She’s not joking either – I do at least two loads every time I come over and it barely makes a dent in the huge mountain.
Harper is still sleeping peacefully in my arms and she’s just so unbelievably beautiful. It’s hard to believe she’s real – until she’s exercising the strong set of lungs she’s got on her anyway.
I run my finger lightly over her cheek and smile at her total perfection.
I hear the click of a camera. I look up and Lucy is smiling at the picture she’s just captured of me and her little girl.
I scowl at her, photos have never really been my favourite thing, but I don’t bother complaining, it would only fall on deaf ears.
“It suits you, Letty.” She looks between her daughter and me.
A lump forms in my throat the instant the words leave her mouth and I have to fight to swallow it down.

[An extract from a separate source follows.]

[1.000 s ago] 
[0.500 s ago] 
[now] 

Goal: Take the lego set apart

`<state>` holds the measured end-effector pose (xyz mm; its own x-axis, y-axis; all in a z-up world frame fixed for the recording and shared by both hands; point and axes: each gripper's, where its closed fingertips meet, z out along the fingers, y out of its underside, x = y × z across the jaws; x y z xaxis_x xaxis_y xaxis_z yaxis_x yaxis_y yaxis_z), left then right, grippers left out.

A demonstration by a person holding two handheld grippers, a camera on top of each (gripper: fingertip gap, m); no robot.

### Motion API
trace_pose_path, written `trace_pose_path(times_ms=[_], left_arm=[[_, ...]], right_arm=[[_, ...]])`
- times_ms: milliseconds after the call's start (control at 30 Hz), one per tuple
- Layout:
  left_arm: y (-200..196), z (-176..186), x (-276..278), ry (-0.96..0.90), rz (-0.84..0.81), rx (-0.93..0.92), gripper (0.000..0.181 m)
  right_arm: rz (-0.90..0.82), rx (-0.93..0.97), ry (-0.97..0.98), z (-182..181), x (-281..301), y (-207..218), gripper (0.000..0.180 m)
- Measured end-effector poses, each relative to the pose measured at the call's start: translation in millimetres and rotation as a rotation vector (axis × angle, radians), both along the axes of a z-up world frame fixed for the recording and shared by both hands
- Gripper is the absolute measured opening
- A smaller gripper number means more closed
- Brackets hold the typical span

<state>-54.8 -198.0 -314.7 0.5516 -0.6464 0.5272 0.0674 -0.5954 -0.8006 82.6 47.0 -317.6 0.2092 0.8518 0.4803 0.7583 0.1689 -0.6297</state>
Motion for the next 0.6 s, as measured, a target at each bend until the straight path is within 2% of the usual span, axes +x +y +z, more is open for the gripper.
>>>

I don’t know why I’m getting so emotional about it, but all of a sudden, I can feel tears forming in the corner of my eyes.
The fact that I’ll never have my own baby isn’t a new revelation; in fact, it’s something I’ve thought about a lot over the years. Especially lately, after I’ve spent time with my goddaughter – it’s a topic that’s been pretty front and centre in my mind.
It’s not that I want a baby right now, because I don’t – not yet… but one day I would have loved to be a mother.
I know there are other options like adoption and surrogacy, but I also realise that those are easy things to talk about, but unfortunately not so easy to make happen. They’re expensive and time consuming, and even then, there’s no guarantee.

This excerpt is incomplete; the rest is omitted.